Packing contacts can mediate highly specific interactions between artificial transmembrane proteins and the PDGFbeta receptor.

作者信息

Ptacek Jennifer B, Edwards Anne P B, Freeman-Cook Lisa L, DiMaio Daniel

机构信息

Department of Genetics and Therapeutic Radiology, Yale University School of Medicine, 333 Cedar Street, New Haven, CT 06510, USA.

出版信息

Proc Natl Acad Sci U S A. 2007 Jul 17;104(29):11945-50. doi: 10.1073/pnas.0704348104. Epub 2007 Jul 3.
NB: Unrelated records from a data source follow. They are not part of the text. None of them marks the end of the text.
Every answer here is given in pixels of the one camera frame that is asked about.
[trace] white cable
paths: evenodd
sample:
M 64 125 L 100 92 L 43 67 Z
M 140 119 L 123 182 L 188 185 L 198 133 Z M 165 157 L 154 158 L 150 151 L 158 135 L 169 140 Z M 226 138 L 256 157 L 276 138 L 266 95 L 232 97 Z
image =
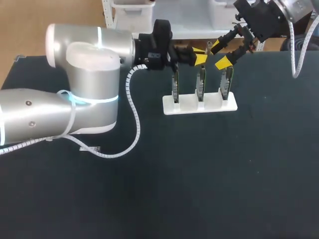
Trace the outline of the white cable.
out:
M 309 28 L 308 33 L 306 34 L 305 41 L 304 41 L 303 47 L 301 49 L 297 70 L 296 70 L 294 26 L 293 26 L 293 23 L 291 21 L 288 21 L 289 30 L 290 30 L 291 66 L 292 66 L 292 72 L 293 72 L 293 77 L 294 78 L 297 78 L 299 73 L 300 73 L 300 71 L 301 71 L 301 68 L 302 68 L 303 63 L 304 63 L 304 58 L 305 58 L 305 54 L 306 54 L 308 43 L 310 41 L 311 35 L 313 34 L 316 26 L 318 25 L 318 23 L 319 23 L 319 16 L 317 16 L 315 18 L 315 20 L 311 24 L 311 27 Z
M 128 76 L 126 78 L 126 83 L 125 83 L 125 89 L 126 89 L 126 96 L 128 98 L 128 101 L 129 101 L 129 104 L 131 106 L 131 109 L 133 111 L 133 115 L 134 115 L 134 118 L 135 118 L 135 122 L 136 122 L 136 136 L 135 136 L 135 139 L 133 141 L 133 143 L 131 144 L 130 147 L 128 147 L 126 150 L 124 150 L 123 152 L 121 153 L 117 153 L 117 154 L 103 154 L 103 153 L 100 153 L 100 152 L 97 152 L 93 149 L 91 149 L 89 146 L 87 146 L 85 143 L 81 142 L 80 140 L 78 140 L 77 138 L 73 137 L 73 136 L 70 136 L 70 135 L 65 135 L 63 136 L 63 138 L 66 138 L 68 140 L 71 140 L 73 142 L 75 142 L 76 144 L 80 145 L 81 147 L 87 149 L 90 153 L 96 155 L 96 156 L 99 156 L 101 158 L 118 158 L 118 157 L 121 157 L 125 154 L 127 154 L 128 152 L 130 152 L 134 147 L 135 145 L 137 144 L 137 142 L 139 141 L 139 138 L 140 138 L 140 135 L 141 135 L 141 125 L 140 125 L 140 119 L 139 119 L 139 115 L 137 113 L 137 110 L 134 106 L 134 103 L 133 103 L 133 100 L 132 100 L 132 97 L 131 97 L 131 91 L 130 91 L 130 82 L 131 82 L 131 77 L 132 75 L 138 71 L 138 70 L 142 70 L 142 69 L 147 69 L 147 66 L 146 65 L 138 65 L 138 66 L 135 66 L 132 70 L 130 70 L 130 72 L 128 73 Z M 72 107 L 74 106 L 73 104 L 75 104 L 74 100 L 71 99 L 71 102 L 72 102 Z M 72 116 L 72 113 L 71 113 L 71 117 L 70 117 L 70 121 L 69 121 L 69 124 L 67 126 L 67 129 L 69 128 L 69 126 L 73 125 L 73 122 L 74 120 L 73 119 L 73 116 Z M 20 148 L 24 148 L 24 147 L 27 147 L 29 145 L 32 145 L 32 144 L 35 144 L 35 143 L 38 143 L 38 142 L 41 142 L 41 141 L 44 141 L 44 140 L 50 140 L 50 139 L 53 139 L 52 137 L 47 137 L 47 138 L 40 138 L 40 139 L 32 139 L 32 140 L 29 140 L 27 142 L 23 142 L 23 143 L 19 143 L 17 145 L 14 145 L 14 146 L 10 146 L 10 147 L 7 147 L 7 148 L 3 148 L 3 149 L 0 149 L 0 155 L 2 154 L 5 154 L 5 153 L 9 153 L 9 152 L 12 152 L 12 151 L 15 151 L 17 149 L 20 149 Z
M 32 144 L 35 144 L 35 143 L 39 143 L 39 142 L 44 141 L 46 139 L 47 138 L 31 139 L 27 142 L 19 143 L 19 144 L 16 144 L 14 146 L 10 146 L 7 148 L 2 148 L 2 149 L 0 149 L 0 155 L 5 154 L 5 153 L 10 153 L 10 152 L 15 151 L 17 149 L 24 148 L 24 147 L 30 146 Z
M 71 130 L 73 124 L 74 124 L 74 121 L 75 121 L 75 115 L 76 115 L 76 109 L 75 109 L 75 108 L 76 108 L 76 104 L 75 104 L 73 95 L 72 95 L 71 92 L 66 91 L 66 90 L 61 90 L 61 91 L 59 91 L 57 94 L 62 95 L 63 93 L 67 93 L 67 94 L 69 95 L 69 99 L 70 99 L 70 101 L 71 101 L 71 115 L 70 115 L 69 123 L 68 123 L 67 127 L 65 128 L 65 131 L 64 131 L 61 135 L 59 135 L 59 136 L 57 136 L 57 137 L 55 137 L 55 138 L 62 138 L 62 137 L 64 137 L 64 136 L 66 136 L 66 135 L 70 132 L 70 130 Z

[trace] electronic component
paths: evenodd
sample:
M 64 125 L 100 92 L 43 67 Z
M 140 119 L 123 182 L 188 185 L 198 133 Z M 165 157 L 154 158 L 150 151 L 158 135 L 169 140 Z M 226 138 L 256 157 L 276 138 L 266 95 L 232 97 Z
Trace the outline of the electronic component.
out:
M 205 66 L 201 66 L 199 73 L 197 74 L 197 81 L 196 81 L 196 92 L 197 92 L 197 97 L 199 102 L 204 101 L 205 81 L 206 81 L 206 69 L 205 69 Z
M 172 88 L 172 95 L 174 99 L 174 103 L 179 103 L 179 72 L 178 68 L 174 72 L 171 78 L 171 88 Z
M 234 68 L 229 66 L 223 69 L 221 74 L 221 81 L 220 81 L 220 92 L 223 97 L 223 100 L 228 100 L 228 95 L 230 92 L 230 85 L 233 79 Z

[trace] cable
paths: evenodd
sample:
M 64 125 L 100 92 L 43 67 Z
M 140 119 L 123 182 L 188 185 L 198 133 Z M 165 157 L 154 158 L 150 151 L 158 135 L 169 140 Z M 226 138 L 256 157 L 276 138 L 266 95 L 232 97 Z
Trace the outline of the cable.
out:
M 295 51 L 301 51 L 306 34 L 295 35 Z M 280 51 L 290 51 L 290 37 L 283 41 Z M 307 47 L 307 51 L 319 51 L 319 36 L 312 36 Z
M 63 93 L 67 93 L 69 95 L 70 100 L 71 100 L 71 115 L 70 115 L 69 123 L 68 123 L 67 127 L 65 128 L 65 131 L 61 135 L 59 135 L 59 136 L 57 136 L 55 138 L 62 138 L 64 136 L 66 136 L 70 132 L 70 130 L 71 130 L 73 124 L 74 124 L 74 121 L 75 121 L 76 104 L 75 104 L 75 101 L 74 101 L 74 98 L 73 98 L 73 94 L 71 92 L 69 92 L 69 91 L 66 91 L 66 90 L 61 90 L 57 94 L 62 95 Z
M 39 142 L 45 141 L 47 139 L 48 138 L 31 139 L 29 141 L 16 144 L 14 146 L 10 146 L 10 147 L 7 147 L 7 148 L 2 148 L 2 149 L 0 149 L 0 155 L 6 154 L 6 153 L 10 153 L 10 152 L 15 151 L 17 149 L 24 148 L 24 147 L 30 146 L 32 144 L 35 144 L 35 143 L 39 143 Z
M 117 153 L 117 154 L 103 154 L 103 153 L 100 153 L 100 152 L 97 152 L 93 149 L 91 149 L 89 146 L 87 146 L 85 143 L 83 143 L 82 141 L 78 140 L 77 138 L 73 137 L 73 136 L 70 136 L 70 135 L 65 135 L 63 136 L 63 138 L 66 138 L 70 141 L 73 141 L 75 142 L 76 144 L 78 144 L 79 146 L 87 149 L 90 153 L 96 155 L 96 156 L 99 156 L 101 158 L 108 158 L 108 159 L 114 159 L 114 158 L 118 158 L 118 157 L 121 157 L 125 154 L 127 154 L 128 152 L 130 152 L 134 147 L 135 145 L 138 143 L 139 139 L 140 139 L 140 135 L 141 135 L 141 125 L 140 125 L 140 119 L 139 119 L 139 115 L 138 115 L 138 112 L 135 108 L 135 105 L 133 103 L 133 100 L 132 100 L 132 97 L 131 97 L 131 91 L 130 91 L 130 82 L 131 82 L 131 77 L 133 76 L 133 74 L 138 71 L 138 70 L 143 70 L 143 69 L 147 69 L 147 66 L 146 65 L 138 65 L 138 66 L 135 66 L 133 69 L 130 70 L 130 72 L 128 73 L 127 77 L 126 77 L 126 83 L 125 83 L 125 89 L 126 89 L 126 96 L 128 98 L 128 101 L 129 101 L 129 104 L 130 104 L 130 107 L 133 111 L 133 115 L 134 115 L 134 118 L 135 118 L 135 122 L 136 122 L 136 136 L 135 136 L 135 139 L 133 141 L 133 143 L 131 144 L 130 147 L 128 147 L 126 150 L 124 150 L 123 152 L 121 153 Z M 68 91 L 59 91 L 58 92 L 59 94 L 62 94 L 62 93 L 68 93 L 70 96 L 72 96 L 72 94 Z M 70 127 L 72 127 L 73 123 L 74 123 L 74 117 L 75 117 L 75 110 L 74 110 L 74 106 L 75 106 L 75 102 L 74 100 L 71 100 L 72 102 L 72 112 L 71 112 L 71 116 L 70 116 L 70 121 L 68 123 L 68 126 L 65 130 L 66 131 L 69 131 Z M 29 140 L 29 141 L 26 141 L 26 142 L 23 142 L 23 143 L 19 143 L 17 145 L 14 145 L 14 146 L 10 146 L 10 147 L 7 147 L 7 148 L 3 148 L 3 149 L 0 149 L 0 155 L 2 154 L 6 154 L 6 153 L 9 153 L 9 152 L 12 152 L 12 151 L 15 151 L 17 149 L 20 149 L 20 148 L 24 148 L 24 147 L 27 147 L 27 146 L 30 146 L 32 144 L 35 144 L 35 143 L 39 143 L 41 141 L 44 141 L 44 140 L 53 140 L 55 139 L 56 137 L 46 137 L 46 138 L 40 138 L 40 139 L 32 139 L 32 140 Z
M 290 30 L 290 47 L 291 47 L 291 66 L 292 66 L 292 73 L 293 73 L 293 77 L 297 78 L 301 68 L 303 66 L 304 63 L 304 58 L 305 58 L 305 54 L 306 54 L 306 50 L 307 50 L 307 46 L 308 43 L 310 41 L 311 35 L 313 34 L 316 26 L 319 23 L 319 16 L 317 16 L 315 18 L 315 20 L 313 21 L 313 23 L 311 24 L 311 27 L 309 28 L 309 31 L 305 37 L 305 41 L 300 53 L 300 58 L 299 58 L 299 62 L 298 62 L 298 66 L 296 69 L 296 64 L 295 64 L 295 34 L 294 34 L 294 26 L 293 23 L 291 21 L 288 21 L 288 25 L 289 25 L 289 30 Z

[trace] white container
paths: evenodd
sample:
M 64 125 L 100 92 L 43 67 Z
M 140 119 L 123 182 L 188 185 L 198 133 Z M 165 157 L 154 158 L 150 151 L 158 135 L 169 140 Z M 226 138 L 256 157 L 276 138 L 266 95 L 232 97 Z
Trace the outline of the white container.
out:
M 231 30 L 234 28 L 234 22 L 238 23 L 235 15 L 237 9 L 233 5 L 235 0 L 208 0 L 210 9 L 210 20 L 214 30 Z
M 135 38 L 139 33 L 152 33 L 154 5 L 149 0 L 114 0 L 115 28 L 130 31 Z

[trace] storage bin
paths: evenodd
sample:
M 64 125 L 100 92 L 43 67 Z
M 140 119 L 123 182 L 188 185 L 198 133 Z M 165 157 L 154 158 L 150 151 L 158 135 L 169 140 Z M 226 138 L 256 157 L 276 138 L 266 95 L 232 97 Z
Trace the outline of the storage bin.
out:
M 113 0 L 115 28 L 132 33 L 152 33 L 155 2 L 149 0 Z

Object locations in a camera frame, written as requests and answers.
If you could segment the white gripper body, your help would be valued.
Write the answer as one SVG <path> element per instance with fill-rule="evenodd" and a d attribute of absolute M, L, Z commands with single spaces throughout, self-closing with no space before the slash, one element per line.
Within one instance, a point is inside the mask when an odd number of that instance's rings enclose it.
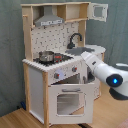
<path fill-rule="evenodd" d="M 101 63 L 101 60 L 96 55 L 89 52 L 83 52 L 81 57 L 91 70 L 94 70 Z"/>

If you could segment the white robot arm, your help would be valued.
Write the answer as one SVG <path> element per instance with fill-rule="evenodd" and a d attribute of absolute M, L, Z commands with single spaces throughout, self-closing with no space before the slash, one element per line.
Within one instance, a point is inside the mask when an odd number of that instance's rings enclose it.
<path fill-rule="evenodd" d="M 81 57 L 92 74 L 110 87 L 109 93 L 114 99 L 128 100 L 128 71 L 109 66 L 89 52 L 83 52 Z"/>

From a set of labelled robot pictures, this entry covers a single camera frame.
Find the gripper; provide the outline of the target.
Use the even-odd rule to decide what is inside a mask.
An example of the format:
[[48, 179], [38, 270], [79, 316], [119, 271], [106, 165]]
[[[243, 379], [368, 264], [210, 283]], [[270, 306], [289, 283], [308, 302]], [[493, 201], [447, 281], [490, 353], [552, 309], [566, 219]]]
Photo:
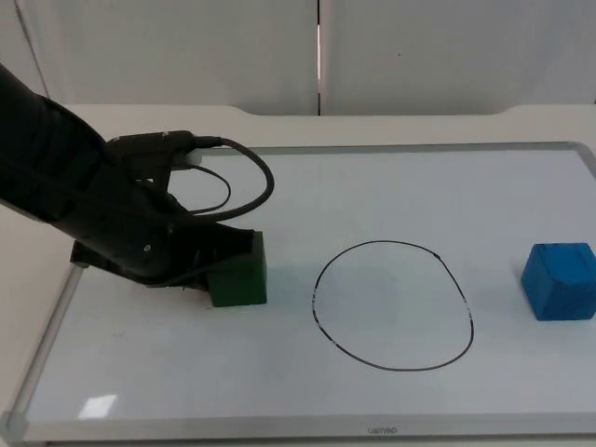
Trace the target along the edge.
[[[124, 182], [114, 191], [68, 190], [70, 262], [96, 267], [149, 287], [210, 293], [199, 247], [207, 228], [192, 211], [149, 182]], [[262, 251], [262, 233], [223, 224], [212, 228], [217, 256]]]

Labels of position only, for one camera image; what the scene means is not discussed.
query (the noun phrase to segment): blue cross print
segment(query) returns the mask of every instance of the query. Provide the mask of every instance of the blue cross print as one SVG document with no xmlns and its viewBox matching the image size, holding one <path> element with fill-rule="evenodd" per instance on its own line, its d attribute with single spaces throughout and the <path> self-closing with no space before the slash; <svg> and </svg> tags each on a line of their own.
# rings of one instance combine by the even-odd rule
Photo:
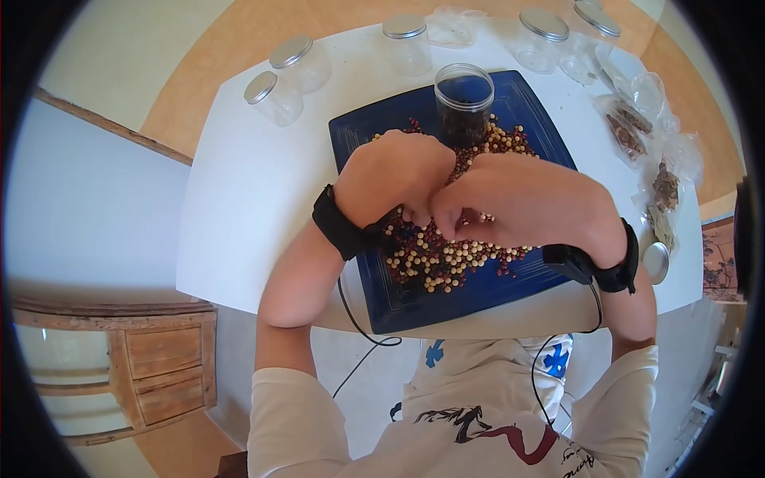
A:
<svg viewBox="0 0 765 478">
<path fill-rule="evenodd" d="M 437 361 L 444 358 L 444 349 L 441 348 L 443 342 L 443 339 L 438 339 L 425 351 L 425 365 L 431 369 L 435 367 Z"/>
<path fill-rule="evenodd" d="M 568 352 L 561 355 L 562 346 L 560 343 L 556 343 L 553 348 L 555 352 L 552 355 L 545 356 L 545 367 L 550 367 L 548 375 L 554 376 L 557 379 L 562 379 L 566 374 L 566 362 L 568 362 Z"/>
</svg>

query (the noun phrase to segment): wrist strap
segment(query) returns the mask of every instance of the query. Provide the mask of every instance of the wrist strap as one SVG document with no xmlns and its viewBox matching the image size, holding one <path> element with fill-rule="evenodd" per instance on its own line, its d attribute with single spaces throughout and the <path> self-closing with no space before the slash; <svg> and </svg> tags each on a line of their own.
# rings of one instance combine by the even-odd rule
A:
<svg viewBox="0 0 765 478">
<path fill-rule="evenodd" d="M 591 284 L 592 278 L 603 292 L 619 292 L 628 289 L 635 293 L 635 275 L 637 274 L 638 244 L 635 231 L 624 218 L 622 224 L 627 233 L 627 253 L 621 264 L 609 269 L 600 269 L 592 258 L 578 247 L 566 244 L 551 244 L 542 247 L 542 260 L 548 267 L 559 274 L 574 279 L 580 284 Z"/>
<path fill-rule="evenodd" d="M 635 231 L 627 221 L 622 218 L 624 230 L 627 232 L 627 253 L 621 264 L 610 269 L 598 269 L 593 271 L 597 286 L 603 292 L 619 292 L 629 289 L 630 294 L 635 293 L 635 275 L 637 274 L 638 244 Z"/>
<path fill-rule="evenodd" d="M 340 252 L 344 261 L 349 261 L 360 253 L 377 247 L 382 236 L 378 223 L 364 229 L 353 224 L 337 207 L 332 185 L 328 184 L 314 202 L 311 217 L 319 230 Z"/>
</svg>

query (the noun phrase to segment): plastic jar
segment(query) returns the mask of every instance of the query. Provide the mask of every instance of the plastic jar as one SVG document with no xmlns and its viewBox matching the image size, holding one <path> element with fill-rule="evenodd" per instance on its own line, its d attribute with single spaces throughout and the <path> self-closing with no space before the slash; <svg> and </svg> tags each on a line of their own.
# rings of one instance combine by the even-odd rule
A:
<svg viewBox="0 0 765 478">
<path fill-rule="evenodd" d="M 302 94 L 320 89 L 332 77 L 332 63 L 321 45 L 298 35 L 276 47 L 269 57 L 271 67 Z"/>
<path fill-rule="evenodd" d="M 249 82 L 244 99 L 279 128 L 294 123 L 303 113 L 303 98 L 284 78 L 264 71 Z"/>
<path fill-rule="evenodd" d="M 564 73 L 583 85 L 591 85 L 597 76 L 592 73 L 597 70 L 600 61 L 607 60 L 621 28 L 607 13 L 600 10 L 591 2 L 593 0 L 578 0 L 574 3 L 571 20 L 571 37 L 564 46 L 558 65 Z M 596 62 L 595 49 L 598 49 L 600 60 Z"/>
<path fill-rule="evenodd" d="M 433 68 L 428 26 L 419 15 L 395 15 L 382 24 L 386 56 L 404 76 L 420 76 Z"/>
<path fill-rule="evenodd" d="M 525 7 L 518 16 L 514 54 L 518 63 L 540 75 L 555 71 L 563 42 L 568 39 L 568 25 L 559 16 L 537 7 Z"/>
<path fill-rule="evenodd" d="M 491 76 L 475 65 L 453 63 L 436 73 L 433 88 L 444 143 L 452 148 L 482 143 L 494 103 Z"/>
</svg>

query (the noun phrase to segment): clear plastic bag
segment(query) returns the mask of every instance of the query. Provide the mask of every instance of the clear plastic bag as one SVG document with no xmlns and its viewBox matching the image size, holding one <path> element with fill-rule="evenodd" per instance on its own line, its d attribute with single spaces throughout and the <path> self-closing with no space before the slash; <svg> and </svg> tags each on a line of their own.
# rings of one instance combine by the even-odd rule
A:
<svg viewBox="0 0 765 478">
<path fill-rule="evenodd" d="M 680 132 L 680 118 L 669 108 L 659 75 L 648 72 L 635 76 L 622 93 L 624 101 L 645 117 L 656 131 Z"/>
<path fill-rule="evenodd" d="M 477 21 L 487 15 L 479 10 L 442 5 L 425 17 L 431 44 L 444 48 L 467 48 L 473 45 Z"/>
<path fill-rule="evenodd" d="M 653 125 L 617 95 L 596 96 L 592 101 L 614 134 L 621 160 L 633 170 L 640 169 L 651 157 L 649 137 L 640 130 L 650 133 Z"/>
<path fill-rule="evenodd" d="M 671 255 L 679 247 L 675 228 L 685 189 L 701 184 L 704 160 L 698 149 L 698 135 L 665 132 L 657 141 L 662 150 L 658 171 L 633 202 L 643 211 L 656 240 Z"/>
</svg>

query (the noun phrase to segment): metal lid on table
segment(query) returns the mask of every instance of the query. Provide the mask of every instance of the metal lid on table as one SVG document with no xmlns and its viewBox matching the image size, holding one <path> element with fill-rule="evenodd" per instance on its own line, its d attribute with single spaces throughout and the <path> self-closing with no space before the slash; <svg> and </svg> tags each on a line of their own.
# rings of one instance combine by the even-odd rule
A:
<svg viewBox="0 0 765 478">
<path fill-rule="evenodd" d="M 256 76 L 244 89 L 244 99 L 254 105 L 264 100 L 276 86 L 276 75 L 272 71 L 264 71 Z"/>
<path fill-rule="evenodd" d="M 269 63 L 276 69 L 288 67 L 308 53 L 313 44 L 314 41 L 308 35 L 292 37 L 271 52 Z"/>
<path fill-rule="evenodd" d="M 608 13 L 592 5 L 589 0 L 587 2 L 584 2 L 583 0 L 575 2 L 574 11 L 576 11 L 584 21 L 600 30 L 604 35 L 614 38 L 621 36 L 621 27 L 619 24 L 613 18 L 608 16 Z"/>
<path fill-rule="evenodd" d="M 574 2 L 589 3 L 590 5 L 594 6 L 598 10 L 603 10 L 603 2 L 601 2 L 601 0 L 574 0 Z"/>
<path fill-rule="evenodd" d="M 419 15 L 400 14 L 388 18 L 382 23 L 382 32 L 388 38 L 402 39 L 416 37 L 428 26 Z"/>
<path fill-rule="evenodd" d="M 566 41 L 568 25 L 559 16 L 537 7 L 521 8 L 518 16 L 529 30 L 550 41 Z"/>
<path fill-rule="evenodd" d="M 661 242 L 654 242 L 643 253 L 643 267 L 648 272 L 651 284 L 659 285 L 669 270 L 669 250 Z"/>
</svg>

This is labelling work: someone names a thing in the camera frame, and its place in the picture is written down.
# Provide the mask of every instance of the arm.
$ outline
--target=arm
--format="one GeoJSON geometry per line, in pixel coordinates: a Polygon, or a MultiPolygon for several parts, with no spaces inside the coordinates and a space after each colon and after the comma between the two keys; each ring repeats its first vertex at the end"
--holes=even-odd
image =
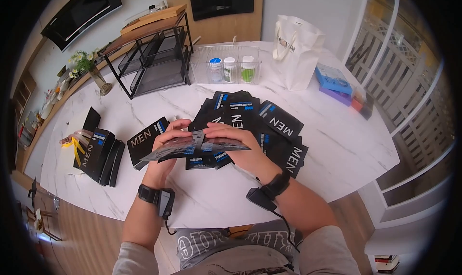
{"type": "MultiPolygon", "coordinates": [[[[219,123],[209,123],[204,129],[207,138],[226,137],[237,139],[250,147],[251,151],[227,151],[235,164],[257,176],[262,184],[268,184],[281,168],[262,152],[260,145],[250,131],[233,128],[219,123]]],[[[315,230],[329,225],[338,226],[334,213],[318,194],[290,178],[289,187],[276,197],[279,209],[286,220],[306,238],[315,230]]]]}
{"type": "MultiPolygon", "coordinates": [[[[170,123],[165,132],[156,137],[153,151],[170,139],[190,136],[191,132],[180,130],[188,127],[190,123],[190,120],[185,119],[170,123]]],[[[175,162],[176,159],[169,159],[161,163],[157,163],[157,161],[149,162],[141,183],[152,189],[164,188],[165,179],[173,169],[175,162]]],[[[136,195],[123,224],[122,242],[136,243],[154,252],[154,244],[159,236],[162,223],[157,206],[143,201],[136,195]]]]}

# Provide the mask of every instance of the wooden floor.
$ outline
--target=wooden floor
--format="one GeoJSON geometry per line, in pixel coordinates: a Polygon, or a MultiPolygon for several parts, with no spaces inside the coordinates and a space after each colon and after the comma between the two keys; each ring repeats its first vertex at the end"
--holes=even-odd
{"type": "MultiPolygon", "coordinates": [[[[37,194],[36,208],[53,211],[49,197],[37,194]]],[[[364,246],[374,226],[357,192],[330,203],[362,275],[372,270],[364,246]]],[[[94,214],[65,201],[45,226],[62,242],[41,239],[45,260],[56,274],[111,274],[119,253],[123,222],[94,214]]],[[[161,275],[179,270],[174,236],[162,228],[154,248],[161,275]]]]}

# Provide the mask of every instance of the purple box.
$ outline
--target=purple box
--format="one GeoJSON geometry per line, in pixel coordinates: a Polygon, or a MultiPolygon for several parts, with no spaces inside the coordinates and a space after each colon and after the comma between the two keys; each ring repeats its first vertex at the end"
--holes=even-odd
{"type": "Polygon", "coordinates": [[[334,99],[338,100],[339,102],[341,102],[342,104],[346,106],[350,106],[351,101],[353,100],[353,98],[349,94],[332,91],[330,89],[322,87],[321,85],[319,86],[319,91],[327,94],[330,97],[333,97],[334,99]]]}

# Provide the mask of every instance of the wrist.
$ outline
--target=wrist
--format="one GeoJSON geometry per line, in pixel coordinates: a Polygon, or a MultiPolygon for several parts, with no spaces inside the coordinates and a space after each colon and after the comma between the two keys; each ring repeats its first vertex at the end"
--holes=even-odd
{"type": "Polygon", "coordinates": [[[165,179],[167,176],[156,172],[146,172],[141,183],[152,189],[160,190],[165,188],[165,179]]]}
{"type": "Polygon", "coordinates": [[[282,169],[265,156],[255,175],[262,185],[269,184],[277,174],[282,174],[282,169]]]}

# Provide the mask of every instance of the flower vase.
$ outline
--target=flower vase
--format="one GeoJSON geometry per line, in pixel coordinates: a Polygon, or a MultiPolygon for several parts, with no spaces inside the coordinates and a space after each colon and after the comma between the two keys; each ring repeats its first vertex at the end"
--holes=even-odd
{"type": "Polygon", "coordinates": [[[96,65],[88,71],[91,75],[91,77],[95,80],[96,85],[99,87],[99,95],[101,97],[105,96],[109,91],[112,89],[112,84],[108,84],[103,76],[101,75],[101,72],[99,72],[98,68],[96,65]]]}

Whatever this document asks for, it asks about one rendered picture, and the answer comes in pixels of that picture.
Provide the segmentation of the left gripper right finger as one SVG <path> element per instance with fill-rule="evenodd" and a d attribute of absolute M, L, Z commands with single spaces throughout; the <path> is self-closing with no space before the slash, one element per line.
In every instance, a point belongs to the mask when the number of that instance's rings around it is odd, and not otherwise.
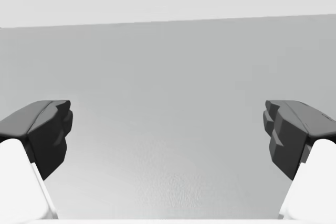
<path fill-rule="evenodd" d="M 272 162 L 292 181 L 278 218 L 336 220 L 336 120 L 294 100 L 265 106 Z"/>

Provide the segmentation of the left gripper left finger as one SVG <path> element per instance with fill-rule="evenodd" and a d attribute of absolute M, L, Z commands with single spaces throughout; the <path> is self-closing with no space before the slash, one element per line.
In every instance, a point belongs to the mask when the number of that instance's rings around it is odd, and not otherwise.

DOI:10.1073/pnas.0704348104
PMID:17609376
原文链接:https://pmc.ncbi.nlm.nih.gov/articles/PMC1924551/
Abstract

We used proteins with randomized transmembrane (TM) domains to explore the role of hydrophobic amino acids in mediating specific interactions between transmembrane helices. The 44-aa bovine papillomavirus E5 protein, which binds to the TM domain of the PDGFbeta receptor (PDGFbetaR) was used as a scaffold to construct a library encoding small dimeric proteins with randomized, strictly hydrophobic TM domains, and proteins were selected that induced focus formation in mouse C127 cells by activating the PDGFbetaR. Analysis of these proteins identified a motif of two hydrophobic residues that, when inserted into a 17-residue polyleucine TM domain, generated a protein that activated the PDGFbetaR and transformed cells. In addition, we identified transforming proteins that activated the wild-type PDGFbetaR but did not activate a series of PDGFbetaR TM point mutants that were efficiently activated by the E5 protein, indicating that these proteins were more specific than the E5 protein. Our results implied that multiple van der Waals interactions distributed along the entire length of the TM domains were required for productive interaction between the PDGFbetaR and some small proteins lacking hydrophilic TM residues. Our results also suggested that excluding hydrophilic residues from small TM proteins and peptides is a strategy to increase the specificity of heteromeric TM helix-helix interactions.

摘要

我们使用具有随机跨膜(TM)结构域的蛋白质来探究疏水氨基酸在介导跨膜螺旋之间特异性相互作用中的作用。将与血小板衍生生长因子β受体(PDGFβR)的TM结构域结合的44个氨基酸的牛乳头瘤病毒E5蛋白用作支架,构建一个编码具有随机、严格疏水TM结构域的小二聚体蛋白的文库,并筛选出通过激活PDGFβR在小鼠C127细胞中诱导灶形成的蛋白质。对这些蛋白质的分析确定了一个由两个疏水残基组成的基序,当将其插入一个17个残基的聚亮氨酸TM结构域时,产生了一种激活PDGFβR并转化细胞的蛋白质。此外,我们鉴定出了激活野生型PDGFβR但不激活一系列被E5蛋白有效激活的PDGFβR TM点突变体的转化蛋白,这表明这些蛋白质比E5蛋白更具特异性。我们的结果表明,PDGFβR与一些缺乏亲水性TM残基的小蛋白质之间的有效相互作用需要沿着TM结构域的整个长度分布多个范德华相互作用。我们的结果还表明,从小的TM蛋白和肽中排除亲水性残基是提高异源TM螺旋-螺旋相互作用特异性的一种策略。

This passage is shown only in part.